Answer with one number only, the count of lines in the material below that hold "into".

• _THE INPUT_
--------------------

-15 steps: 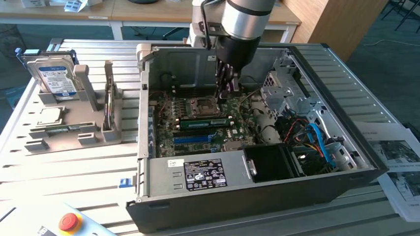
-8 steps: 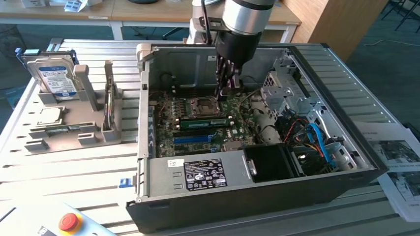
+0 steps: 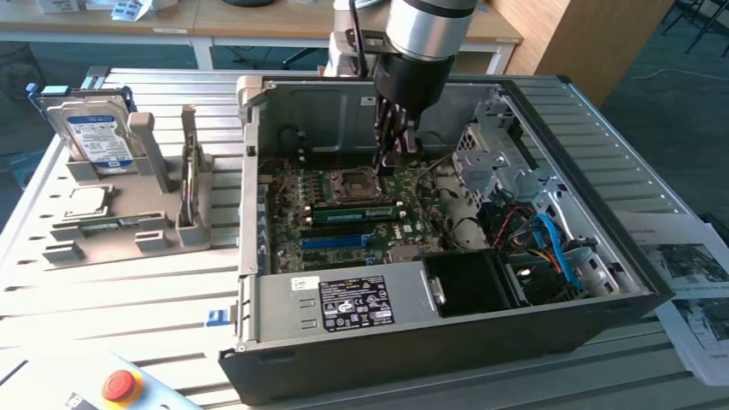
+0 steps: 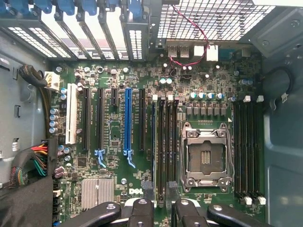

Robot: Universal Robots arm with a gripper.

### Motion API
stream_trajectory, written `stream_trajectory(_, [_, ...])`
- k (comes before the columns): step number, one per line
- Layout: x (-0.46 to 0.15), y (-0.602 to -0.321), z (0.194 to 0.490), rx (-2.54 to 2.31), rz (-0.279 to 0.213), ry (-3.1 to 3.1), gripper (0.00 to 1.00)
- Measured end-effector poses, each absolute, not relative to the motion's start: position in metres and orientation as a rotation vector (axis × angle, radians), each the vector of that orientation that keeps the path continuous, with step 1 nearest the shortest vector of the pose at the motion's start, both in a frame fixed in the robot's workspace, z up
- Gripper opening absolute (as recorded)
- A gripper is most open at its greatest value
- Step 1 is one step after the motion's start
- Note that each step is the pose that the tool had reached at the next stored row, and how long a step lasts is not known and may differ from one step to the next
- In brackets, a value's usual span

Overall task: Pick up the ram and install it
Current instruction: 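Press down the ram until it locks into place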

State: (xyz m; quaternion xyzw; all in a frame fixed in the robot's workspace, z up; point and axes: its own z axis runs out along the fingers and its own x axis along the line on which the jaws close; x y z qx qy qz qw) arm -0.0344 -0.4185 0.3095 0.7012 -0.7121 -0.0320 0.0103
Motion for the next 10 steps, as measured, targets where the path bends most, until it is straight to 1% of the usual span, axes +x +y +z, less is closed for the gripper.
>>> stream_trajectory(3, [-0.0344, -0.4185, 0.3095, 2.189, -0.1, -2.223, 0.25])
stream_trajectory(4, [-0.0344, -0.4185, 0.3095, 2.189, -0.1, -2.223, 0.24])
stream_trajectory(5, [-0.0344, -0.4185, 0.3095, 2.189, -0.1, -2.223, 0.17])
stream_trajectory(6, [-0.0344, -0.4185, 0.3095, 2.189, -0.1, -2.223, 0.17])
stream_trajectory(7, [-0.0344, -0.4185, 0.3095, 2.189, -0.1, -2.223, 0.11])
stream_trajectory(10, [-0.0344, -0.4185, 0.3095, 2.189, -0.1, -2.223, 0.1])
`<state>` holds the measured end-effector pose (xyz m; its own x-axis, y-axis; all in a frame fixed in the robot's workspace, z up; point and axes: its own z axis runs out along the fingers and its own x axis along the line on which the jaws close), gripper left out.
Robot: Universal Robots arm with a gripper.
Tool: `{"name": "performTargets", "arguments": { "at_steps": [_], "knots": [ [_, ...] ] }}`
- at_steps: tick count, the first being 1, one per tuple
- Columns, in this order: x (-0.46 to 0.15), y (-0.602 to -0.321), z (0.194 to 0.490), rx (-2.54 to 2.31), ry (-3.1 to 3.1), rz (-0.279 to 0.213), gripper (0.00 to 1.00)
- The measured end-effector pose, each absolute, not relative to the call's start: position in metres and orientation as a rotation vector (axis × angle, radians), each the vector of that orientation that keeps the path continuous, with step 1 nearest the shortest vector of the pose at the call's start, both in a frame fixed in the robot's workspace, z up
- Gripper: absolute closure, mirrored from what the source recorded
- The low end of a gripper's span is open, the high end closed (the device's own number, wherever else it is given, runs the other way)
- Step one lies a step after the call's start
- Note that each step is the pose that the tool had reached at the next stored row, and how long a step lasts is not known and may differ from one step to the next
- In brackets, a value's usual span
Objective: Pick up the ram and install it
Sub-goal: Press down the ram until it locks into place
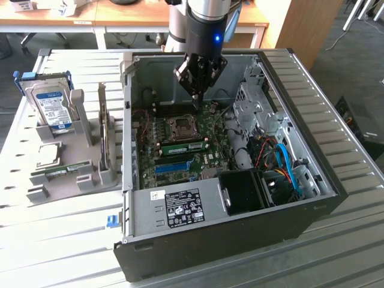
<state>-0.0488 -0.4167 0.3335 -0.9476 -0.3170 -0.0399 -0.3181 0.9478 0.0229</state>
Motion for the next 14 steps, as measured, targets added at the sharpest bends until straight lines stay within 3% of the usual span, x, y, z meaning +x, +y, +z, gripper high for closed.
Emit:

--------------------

• _REPLY_
2